De los tres pasajeros restantes dos eran misioneros, unos tales señor y señora Brown, que parecían levantar una barrera cada vez que Standish se les acercaba, como sugiriendo que sabían tanto más sobre Dios que no tenía sentido tratar de hacerse amigos. El último de sus compañeros era un granjero norteño de setenta y tres años llamado Nat Adams, que no tenía una explicación sensata para estar donde estaba. Después de toda una vida de honesta labor, dos cosas trascendentales le habían sucedido al mismo tiempo: una buena cosecha de papas y un fuerte ataque de ansias de viajar.
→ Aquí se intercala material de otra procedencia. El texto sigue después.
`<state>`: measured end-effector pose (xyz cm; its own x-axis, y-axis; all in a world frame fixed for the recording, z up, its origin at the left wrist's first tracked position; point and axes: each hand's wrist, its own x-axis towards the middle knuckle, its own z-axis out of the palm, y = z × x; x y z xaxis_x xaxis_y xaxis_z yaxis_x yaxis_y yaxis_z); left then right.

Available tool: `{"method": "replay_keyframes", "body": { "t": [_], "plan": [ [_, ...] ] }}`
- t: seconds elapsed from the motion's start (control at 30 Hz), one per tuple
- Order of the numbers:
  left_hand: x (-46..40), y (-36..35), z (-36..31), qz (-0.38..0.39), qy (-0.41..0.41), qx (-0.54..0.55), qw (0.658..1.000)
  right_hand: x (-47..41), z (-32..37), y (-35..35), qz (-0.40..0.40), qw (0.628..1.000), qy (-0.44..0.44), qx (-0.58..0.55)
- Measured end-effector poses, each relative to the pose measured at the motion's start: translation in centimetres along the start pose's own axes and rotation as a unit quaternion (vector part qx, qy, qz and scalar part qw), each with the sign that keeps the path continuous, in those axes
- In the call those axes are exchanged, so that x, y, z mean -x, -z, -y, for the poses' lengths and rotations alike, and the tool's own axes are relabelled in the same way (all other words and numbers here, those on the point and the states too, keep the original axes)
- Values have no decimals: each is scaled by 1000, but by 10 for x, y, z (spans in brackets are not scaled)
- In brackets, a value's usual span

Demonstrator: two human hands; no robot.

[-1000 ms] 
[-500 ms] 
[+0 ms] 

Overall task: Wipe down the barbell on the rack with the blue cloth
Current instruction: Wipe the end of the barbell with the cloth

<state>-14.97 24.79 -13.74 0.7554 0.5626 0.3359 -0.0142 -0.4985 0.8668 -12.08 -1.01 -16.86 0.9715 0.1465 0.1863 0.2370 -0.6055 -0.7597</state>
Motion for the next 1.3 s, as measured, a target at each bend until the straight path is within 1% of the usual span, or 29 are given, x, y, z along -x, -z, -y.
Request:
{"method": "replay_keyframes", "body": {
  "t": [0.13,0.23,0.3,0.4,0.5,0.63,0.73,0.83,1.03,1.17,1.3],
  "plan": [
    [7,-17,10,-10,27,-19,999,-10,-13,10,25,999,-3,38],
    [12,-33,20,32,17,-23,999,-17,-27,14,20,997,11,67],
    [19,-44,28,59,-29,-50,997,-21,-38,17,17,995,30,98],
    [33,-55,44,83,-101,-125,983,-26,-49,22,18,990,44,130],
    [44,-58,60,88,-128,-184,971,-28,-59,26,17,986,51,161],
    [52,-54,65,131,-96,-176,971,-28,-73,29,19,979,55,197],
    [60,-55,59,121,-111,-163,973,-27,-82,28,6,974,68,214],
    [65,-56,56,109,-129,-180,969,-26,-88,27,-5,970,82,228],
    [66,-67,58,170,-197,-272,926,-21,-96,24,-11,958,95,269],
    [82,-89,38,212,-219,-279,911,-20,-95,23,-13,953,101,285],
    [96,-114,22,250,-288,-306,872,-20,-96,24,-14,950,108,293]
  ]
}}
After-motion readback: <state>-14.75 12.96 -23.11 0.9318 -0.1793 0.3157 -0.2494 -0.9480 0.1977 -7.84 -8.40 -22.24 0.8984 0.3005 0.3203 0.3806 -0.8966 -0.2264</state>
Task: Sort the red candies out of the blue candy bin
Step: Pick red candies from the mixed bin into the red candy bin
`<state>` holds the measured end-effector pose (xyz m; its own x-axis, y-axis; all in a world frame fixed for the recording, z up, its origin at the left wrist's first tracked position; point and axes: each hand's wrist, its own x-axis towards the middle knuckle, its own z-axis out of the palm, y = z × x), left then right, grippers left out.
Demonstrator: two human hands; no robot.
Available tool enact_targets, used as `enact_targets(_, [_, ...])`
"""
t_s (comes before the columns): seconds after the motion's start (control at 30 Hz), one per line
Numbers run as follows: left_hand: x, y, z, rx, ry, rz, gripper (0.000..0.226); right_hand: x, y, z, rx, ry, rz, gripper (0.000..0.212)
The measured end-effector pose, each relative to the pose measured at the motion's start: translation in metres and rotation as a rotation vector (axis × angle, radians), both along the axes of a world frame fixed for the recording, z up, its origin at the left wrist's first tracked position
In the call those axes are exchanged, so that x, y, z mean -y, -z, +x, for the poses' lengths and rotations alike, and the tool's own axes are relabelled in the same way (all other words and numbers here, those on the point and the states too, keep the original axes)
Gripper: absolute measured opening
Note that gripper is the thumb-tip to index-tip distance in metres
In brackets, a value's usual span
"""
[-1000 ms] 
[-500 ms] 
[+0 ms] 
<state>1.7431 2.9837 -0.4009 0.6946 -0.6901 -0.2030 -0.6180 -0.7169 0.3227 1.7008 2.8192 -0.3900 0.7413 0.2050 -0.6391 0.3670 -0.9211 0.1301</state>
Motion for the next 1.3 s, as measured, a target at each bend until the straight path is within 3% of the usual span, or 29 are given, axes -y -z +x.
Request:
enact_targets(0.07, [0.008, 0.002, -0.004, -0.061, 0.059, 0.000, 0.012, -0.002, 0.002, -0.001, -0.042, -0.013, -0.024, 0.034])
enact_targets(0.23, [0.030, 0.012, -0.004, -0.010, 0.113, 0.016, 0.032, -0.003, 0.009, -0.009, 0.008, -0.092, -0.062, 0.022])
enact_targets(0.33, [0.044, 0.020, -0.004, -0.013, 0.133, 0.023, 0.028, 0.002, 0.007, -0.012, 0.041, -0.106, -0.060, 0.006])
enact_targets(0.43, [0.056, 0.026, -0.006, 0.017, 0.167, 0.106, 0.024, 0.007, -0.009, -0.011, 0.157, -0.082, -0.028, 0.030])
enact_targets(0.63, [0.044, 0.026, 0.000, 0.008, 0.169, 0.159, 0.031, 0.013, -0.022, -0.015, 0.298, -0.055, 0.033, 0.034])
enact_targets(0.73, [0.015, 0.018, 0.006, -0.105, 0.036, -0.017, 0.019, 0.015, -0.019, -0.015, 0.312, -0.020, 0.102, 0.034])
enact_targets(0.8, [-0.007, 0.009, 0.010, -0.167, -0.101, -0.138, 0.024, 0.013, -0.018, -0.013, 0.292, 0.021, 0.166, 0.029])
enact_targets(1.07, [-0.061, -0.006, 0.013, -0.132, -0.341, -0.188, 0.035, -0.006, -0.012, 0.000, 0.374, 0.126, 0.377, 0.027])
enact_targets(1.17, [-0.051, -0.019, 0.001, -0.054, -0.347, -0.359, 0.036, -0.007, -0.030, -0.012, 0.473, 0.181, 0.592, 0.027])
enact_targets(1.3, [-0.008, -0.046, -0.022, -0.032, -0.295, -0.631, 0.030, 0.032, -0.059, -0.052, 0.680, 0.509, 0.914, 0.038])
Había dejado el arado y comprado los pasajes al azar; ahora, a bordo del Arabella, era el amigo leal de Standish, incansable al exponer las virtudes de sus dientes postizos, que se sacaba de la boca y exhibía con orgullo ante la menor provocación.

Los propietarios del Arabella no ganaban dinero con el viaje; se comentaba que el servicio entre Panamá y Hawai sería interrumpido el año entrante. La carga era escasa en aquella travesía, y el buque viajaba parcialmente en lastre. El señor Prisk estaba francamente preocupado, porque él envejecía y sus dos hijos, allá en Baltimore, crecían. Hacía tres años que no veía a sus hijos ni a su esposa, pero la empresa le enviaba a la señora Prisk, automáticamente, el ochenta por ciento de su sueldo como primer oficial de cubierta, y a él solo le quedaba lo justo como para tabaco e impermeables.

El capitán Bell no les prestaba atención a sus pasajeros. Cenaba con ellos la primera noche en alta mar. Luego se retiraba a su camarote y pasaba en reclusión los días subsiguientes. El señor Prisk decía que el patrón era fanático de los barcos a escala y durante los últimos tres viajes había estado reproduciendo una goleta de cuatro mástiles en miniatura. El segundo y el tercer oficial de cubierta, así como los ingenieros y radiotelegrafistas, eran todos tipos sociables que llevaban adelante, a toda máquina, una clase particular de torneo de bridge; el que dejaba la guardia retomaba la mano del que debía suplantarlo. Eran amables con los pasajeros y el señor Travis, jefe de máquinas, le mostraba a quien lo solicitara las profundidades de la sala de máquinas; pero el bridge siempre estaba primero. El señor Prisk, que había llegado a jefe de cubierta por medio del antiguo expediente de comenzar como marinero común para luego ir subiendo de rango, no sabía jugar al bridge, salvo por el innombrable “bridge de subasta”. Se veía así obligado, a fuerza de soledad, a mezclarse con los pasajeros de vez en cuando.